Tuesday, February 28, 2017
Lab 6- Data Classification allowed students to gain a better understanding of the four most common methods for data classification: natural breaks, equal interval, quantile and standard deviation. Each method has it's best uses and worst uses, pros and cons- just like every other method for doing things in map-making. Below you will find a very crude explanation of aforementioned methods:
a. Equal Interval: Is the most straight forward, easy to compute method. It presents data in equal amounts based on the amount of classes you want. There are not many obvious drawbacks to this method and it can be computed by hand.
b. Quantile: Equally divides the total number of values into the number of classes one desires. Each class also has equal values like equal interval.
c. Standard Deviation: Requires repeatedly adding/subtracting the standard deviation from the mean of the data. This method requires normally distributed data and a 6 class system.

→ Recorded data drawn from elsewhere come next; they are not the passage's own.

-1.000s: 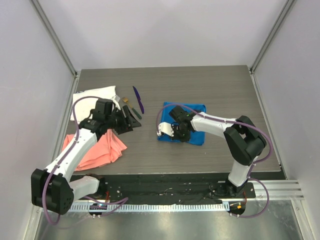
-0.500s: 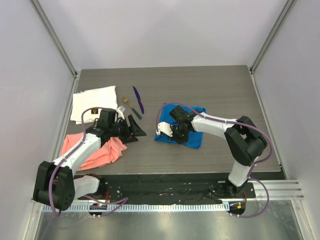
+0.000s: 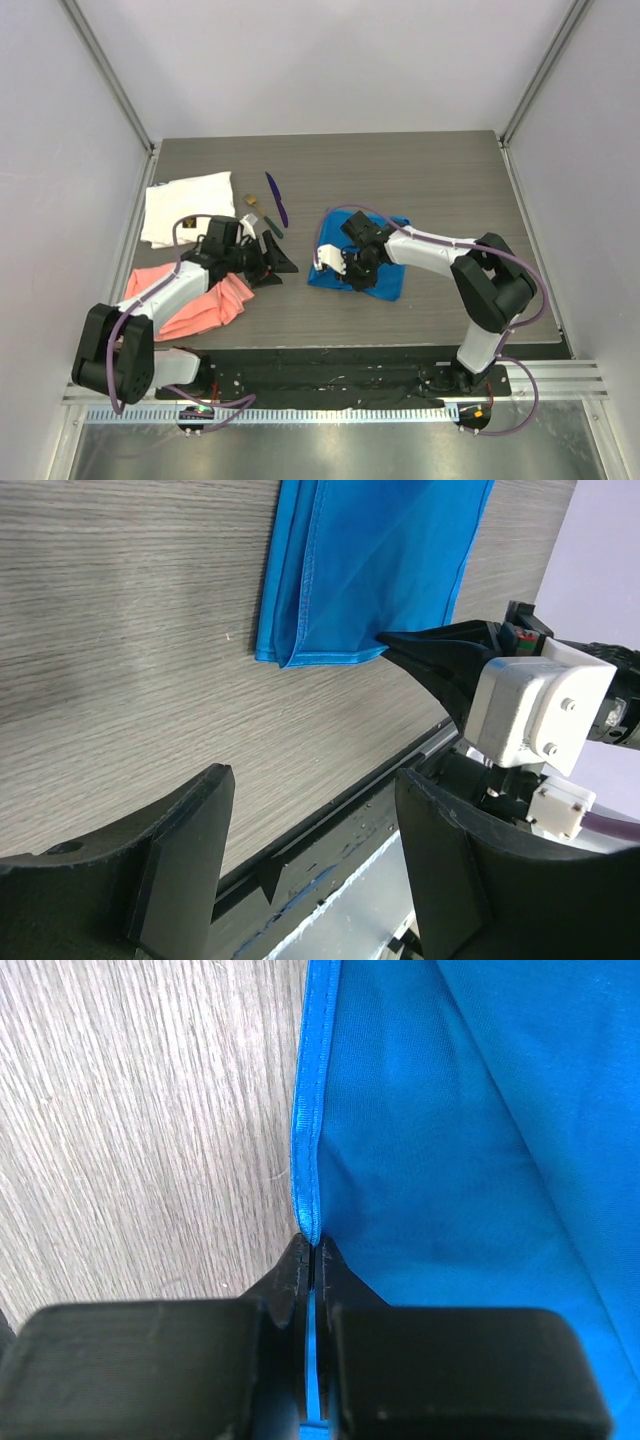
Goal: Fold the napkin into a case and place the utensils inside
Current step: Pick up the upper triangle-folded napkin from the center of the board.
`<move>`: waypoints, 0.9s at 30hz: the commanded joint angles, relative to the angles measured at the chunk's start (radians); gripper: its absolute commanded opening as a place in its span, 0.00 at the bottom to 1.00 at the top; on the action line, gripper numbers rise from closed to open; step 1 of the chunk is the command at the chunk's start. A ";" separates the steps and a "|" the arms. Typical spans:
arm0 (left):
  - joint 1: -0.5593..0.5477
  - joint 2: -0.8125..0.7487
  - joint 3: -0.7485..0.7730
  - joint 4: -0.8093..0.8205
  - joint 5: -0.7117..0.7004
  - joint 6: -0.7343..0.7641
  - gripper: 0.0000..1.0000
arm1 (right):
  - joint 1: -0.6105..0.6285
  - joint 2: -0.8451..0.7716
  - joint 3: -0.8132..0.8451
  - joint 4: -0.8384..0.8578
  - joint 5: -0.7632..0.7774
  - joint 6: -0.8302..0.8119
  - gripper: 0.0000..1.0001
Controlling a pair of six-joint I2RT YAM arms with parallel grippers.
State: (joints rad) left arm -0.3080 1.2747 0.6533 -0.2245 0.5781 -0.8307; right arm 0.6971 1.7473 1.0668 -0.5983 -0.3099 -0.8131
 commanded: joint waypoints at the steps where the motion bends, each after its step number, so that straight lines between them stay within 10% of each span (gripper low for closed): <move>1: -0.013 0.028 0.019 0.043 0.026 0.007 0.69 | -0.002 -0.040 -0.031 0.028 -0.005 0.043 0.10; 13: -0.108 0.157 0.124 0.037 -0.066 -0.010 0.67 | -0.041 -0.271 -0.220 0.093 0.162 -0.020 0.19; 21: -0.108 0.183 0.278 -0.067 -0.101 -0.013 0.67 | -0.065 -0.502 -0.279 0.242 0.233 0.127 0.77; 27: -0.100 0.235 0.411 -0.139 -0.129 -0.016 0.68 | 0.004 -0.339 -0.064 0.232 0.299 0.765 1.00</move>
State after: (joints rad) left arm -0.4149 1.4811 0.9939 -0.3019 0.4725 -0.8547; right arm 0.6426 1.3247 0.8776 -0.4309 -0.0940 -0.5003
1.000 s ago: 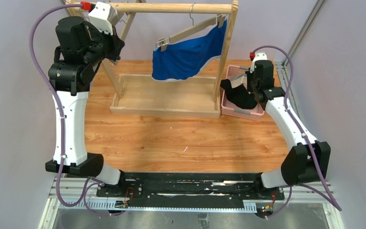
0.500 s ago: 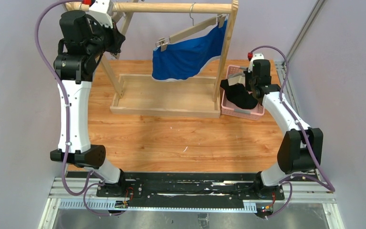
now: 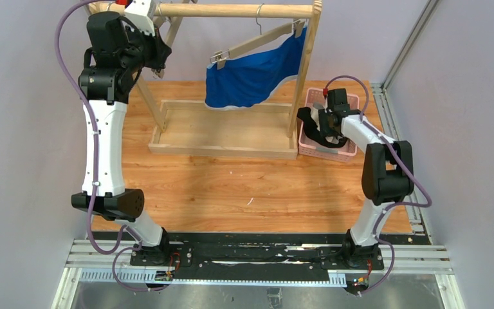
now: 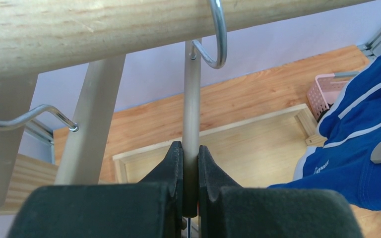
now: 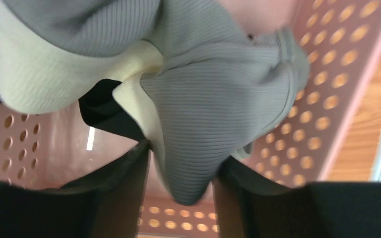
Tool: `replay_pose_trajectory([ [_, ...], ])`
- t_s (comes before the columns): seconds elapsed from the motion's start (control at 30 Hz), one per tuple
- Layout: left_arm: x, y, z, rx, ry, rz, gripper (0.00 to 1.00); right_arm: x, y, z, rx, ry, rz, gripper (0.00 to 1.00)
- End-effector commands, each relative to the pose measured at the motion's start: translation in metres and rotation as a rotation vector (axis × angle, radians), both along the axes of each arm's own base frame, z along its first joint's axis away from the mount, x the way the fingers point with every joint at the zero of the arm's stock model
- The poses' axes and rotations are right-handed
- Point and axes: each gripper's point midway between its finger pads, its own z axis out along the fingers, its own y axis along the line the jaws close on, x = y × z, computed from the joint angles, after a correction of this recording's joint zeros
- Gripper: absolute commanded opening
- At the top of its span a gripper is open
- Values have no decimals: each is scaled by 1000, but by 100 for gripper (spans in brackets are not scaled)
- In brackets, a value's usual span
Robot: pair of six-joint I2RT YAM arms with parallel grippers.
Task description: Remove the underwear clipped to the hanger
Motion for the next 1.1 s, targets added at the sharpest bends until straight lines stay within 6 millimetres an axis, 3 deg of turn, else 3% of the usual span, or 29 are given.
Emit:
replay_pose_trajectory([
  [0.0, -6, 2, 11, -11, -35, -1, 0, -11, -1, -10, 33, 98, -36, 60],
  [0.07, -6, 2, 11, -10, -33, -2, 0, -10, 3, 2, 50, 45, -25, 68],
  [0.13, -5, 2, 10, -8, -31, -3, 0, -7, 7, 27, 63, -38, -2, 71],
  [0.3, -3, 2, 7, -16, -23, -3, 0, -2, 19, 73, 67, -174, 65, 71],
  [0.43, -3, 3, 7, -26, -20, 10, 3, 3, 34, 93, 110, -251, 126, 66],
  [0.57, -4, 3, 7, -45, -18, 16, 10, 10, 54, 92, 142, -255, 201, 63],
  [0.7, -4, 3, 6, -63, -18, 23, 32, 18, 76, 81, 137, -236, 273, 58],
  [0.8, -9, 3, 9, -71, -25, 30, 43, 27, 89, 74, 140, -234, 312, 58],
  [1.07, -29, 9, 19, -77, -65, 64, 51, 45, 104, 63, 148, -229, 345, 58],
])
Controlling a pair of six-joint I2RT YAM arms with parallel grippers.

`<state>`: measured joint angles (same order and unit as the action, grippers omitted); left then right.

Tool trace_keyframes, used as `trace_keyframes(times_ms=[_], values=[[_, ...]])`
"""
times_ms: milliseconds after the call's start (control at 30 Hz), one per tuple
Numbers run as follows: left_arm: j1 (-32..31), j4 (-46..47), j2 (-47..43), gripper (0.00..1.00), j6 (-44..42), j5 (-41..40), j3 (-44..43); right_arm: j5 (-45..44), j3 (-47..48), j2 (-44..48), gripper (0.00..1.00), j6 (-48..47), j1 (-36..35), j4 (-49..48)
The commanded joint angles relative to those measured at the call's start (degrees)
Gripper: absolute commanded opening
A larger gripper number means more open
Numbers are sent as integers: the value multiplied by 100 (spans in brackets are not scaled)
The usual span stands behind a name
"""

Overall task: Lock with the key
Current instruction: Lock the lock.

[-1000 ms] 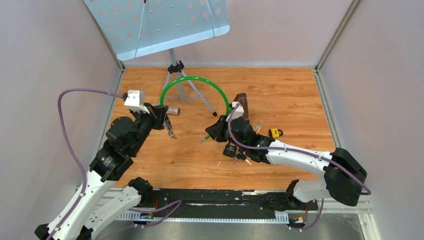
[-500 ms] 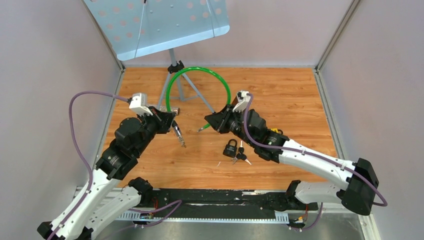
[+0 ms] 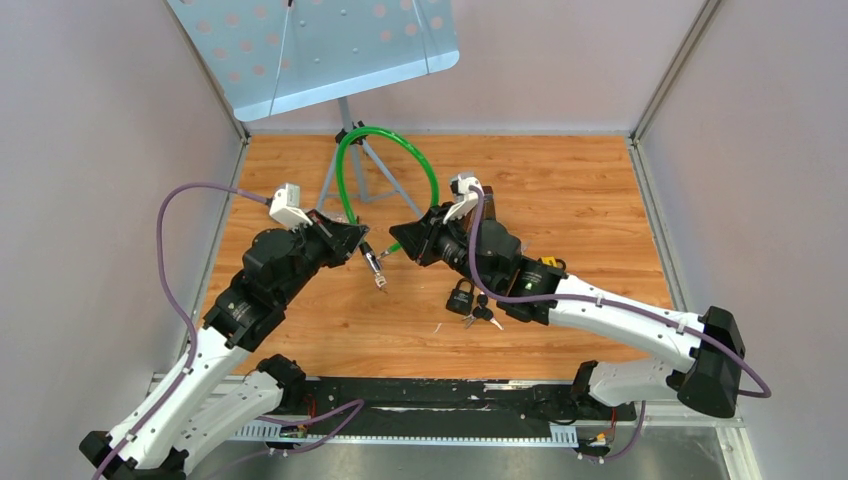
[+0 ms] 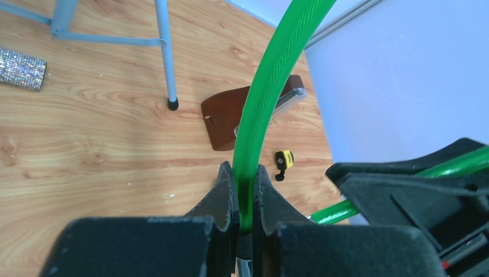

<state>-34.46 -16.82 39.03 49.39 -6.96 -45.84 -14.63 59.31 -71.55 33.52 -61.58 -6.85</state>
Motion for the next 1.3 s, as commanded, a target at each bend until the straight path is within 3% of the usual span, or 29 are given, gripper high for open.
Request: trace_keyframes(times_ms=[0,767,1267], values=[[-23,76,3,0,430,142,-332,-66,401,-30,0,-640,-274,-805],[-24,193,-149,0,695,96,0,-22,635,-313,0,-740,-447,-596],[-21,80,-170,0,645,-191,37,-255,368,-8,0,-869,-535,-679]])
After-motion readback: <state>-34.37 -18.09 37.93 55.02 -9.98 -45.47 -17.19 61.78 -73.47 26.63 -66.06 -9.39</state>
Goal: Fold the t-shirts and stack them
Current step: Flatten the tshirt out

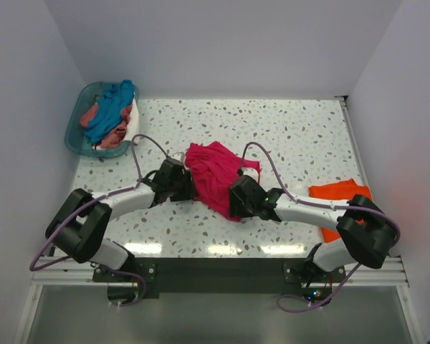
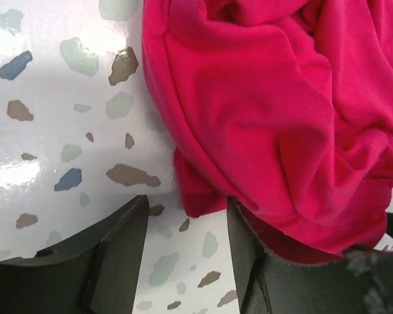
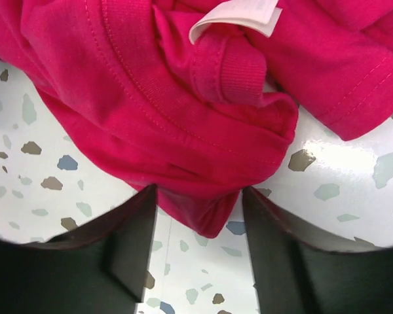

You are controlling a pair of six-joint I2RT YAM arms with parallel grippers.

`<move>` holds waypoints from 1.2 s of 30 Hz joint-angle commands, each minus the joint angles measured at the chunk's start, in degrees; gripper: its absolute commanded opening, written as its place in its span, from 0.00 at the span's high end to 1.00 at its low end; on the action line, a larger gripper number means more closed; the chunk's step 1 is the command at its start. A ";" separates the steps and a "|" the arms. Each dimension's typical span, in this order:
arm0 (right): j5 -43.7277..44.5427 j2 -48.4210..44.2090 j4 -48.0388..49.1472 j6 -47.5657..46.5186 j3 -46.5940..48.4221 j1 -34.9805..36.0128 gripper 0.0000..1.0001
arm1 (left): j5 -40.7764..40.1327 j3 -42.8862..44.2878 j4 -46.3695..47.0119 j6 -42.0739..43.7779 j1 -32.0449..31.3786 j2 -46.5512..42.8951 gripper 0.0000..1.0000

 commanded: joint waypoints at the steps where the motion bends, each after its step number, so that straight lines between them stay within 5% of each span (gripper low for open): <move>1: 3.12 -0.15 1.92 2.75 1.06 0.22 0.45 | 0.08 0.67 4.46 -1.12 0.00 2.63 0.46; 5: 4.80 -0.32 -0.02 1.61 3.61 0.13 0.67 | 0.26 1.02 6.49 -1.21 0.00 4.47 0.55; 7: 5.50 -0.15 -1.34 0.64 4.67 0.13 0.83 | 0.61 1.46 6.40 -1.12 0.00 5.26 0.66; 11: 7.43 -2.51 -4.58 -0.59 7.04 -1.27 0.99 | 0.26 1.46 5.43 -0.95 0.00 3.17 0.91; 15: 7.61 -6.12 -6.52 -2.78 8.18 -4.26 1.00 | -0.79 1.64 1.57 -0.16 0.08 -0.70 0.99; 28: 6.65 -17.10 -15.57 -10.70 17.13 -17.70 1.00 | 1.31 5.23 -7.57 1.69 3.68 -14.84 1.00; 36: 8.68 -15.79 -20.32 -16.23 30.14 -21.13 1.00 | 2.54 17.88 -14.86 5.63 7.19 -18.90 1.00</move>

d. Natural Break: Consider natural breaks within a dataset. The positive is that it considers the outliers but can break up important clusters.
I think that equal-interval or quantile will be best-suited for an audience looking to target the senior citizen population. I could be completely wrong, but if I was a senior citizen looking to retire, I would prefer to retire in a quiet neighborhood, even possibly with more seniors. With natural breaks and standard-deviation, the clusters tend to be broken up and that would hinder my goals of living in an age-appropriate community. I would likely chose quantile distribution of percent above 65 data if I were presenting this data to the Miammi Dade County Commissioners. I think that if one is presenting data, you want it to be easy and simple to understand from the start. The quantile method maintains equal classes that are proportionate to the observations, as well as rank-ordered. Standard deviation and natural breaks would be hard to present to a group of people/end-users if they are not familiar with exactly how these methods work. It would be tedious and confusing. An important aspect of map making is considering the end-user and the possibility it will be used in a collective decision making environment.